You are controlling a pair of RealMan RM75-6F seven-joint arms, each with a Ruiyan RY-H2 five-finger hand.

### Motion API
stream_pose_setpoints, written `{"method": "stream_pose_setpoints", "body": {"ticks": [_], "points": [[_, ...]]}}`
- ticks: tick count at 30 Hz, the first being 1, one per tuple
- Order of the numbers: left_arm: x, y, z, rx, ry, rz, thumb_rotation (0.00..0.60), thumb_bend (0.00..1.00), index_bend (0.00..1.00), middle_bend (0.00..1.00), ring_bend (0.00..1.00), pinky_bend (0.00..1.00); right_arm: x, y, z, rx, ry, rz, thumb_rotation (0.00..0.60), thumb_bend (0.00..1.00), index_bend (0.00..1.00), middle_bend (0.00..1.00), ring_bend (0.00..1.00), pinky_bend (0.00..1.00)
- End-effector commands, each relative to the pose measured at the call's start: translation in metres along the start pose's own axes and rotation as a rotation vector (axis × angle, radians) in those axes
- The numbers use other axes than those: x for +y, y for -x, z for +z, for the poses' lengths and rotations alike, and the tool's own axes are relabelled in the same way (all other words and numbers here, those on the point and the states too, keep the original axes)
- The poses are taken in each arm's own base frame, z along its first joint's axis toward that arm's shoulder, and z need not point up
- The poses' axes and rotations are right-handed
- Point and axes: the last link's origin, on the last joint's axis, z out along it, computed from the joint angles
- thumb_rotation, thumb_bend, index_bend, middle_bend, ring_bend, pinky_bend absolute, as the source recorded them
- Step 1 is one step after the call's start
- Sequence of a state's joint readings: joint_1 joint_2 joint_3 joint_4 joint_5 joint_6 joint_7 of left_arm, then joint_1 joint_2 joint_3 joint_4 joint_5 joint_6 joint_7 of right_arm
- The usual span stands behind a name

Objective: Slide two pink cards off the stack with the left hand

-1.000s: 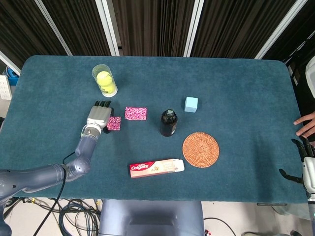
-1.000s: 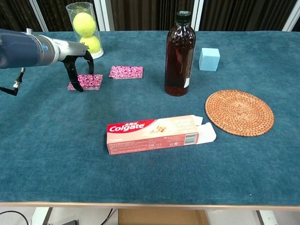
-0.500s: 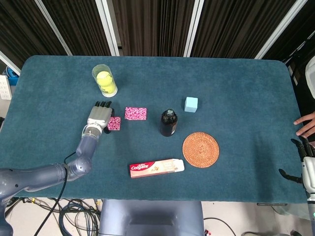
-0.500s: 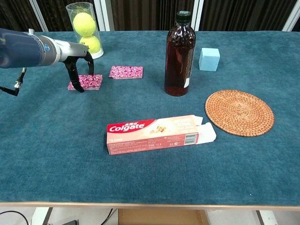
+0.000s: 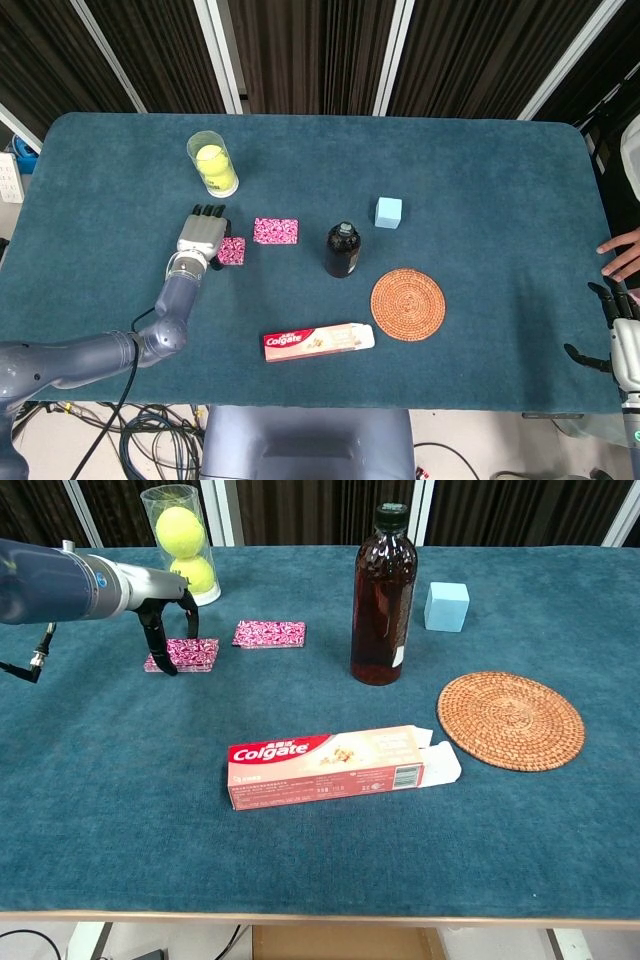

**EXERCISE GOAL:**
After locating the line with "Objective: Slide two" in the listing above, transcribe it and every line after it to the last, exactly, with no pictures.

**TASK OUTPUT:**
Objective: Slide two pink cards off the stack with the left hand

-1.000s: 
-1.000s: 
-0.500s: 
-0.500s: 
+0.000s: 

The output returned above is complete.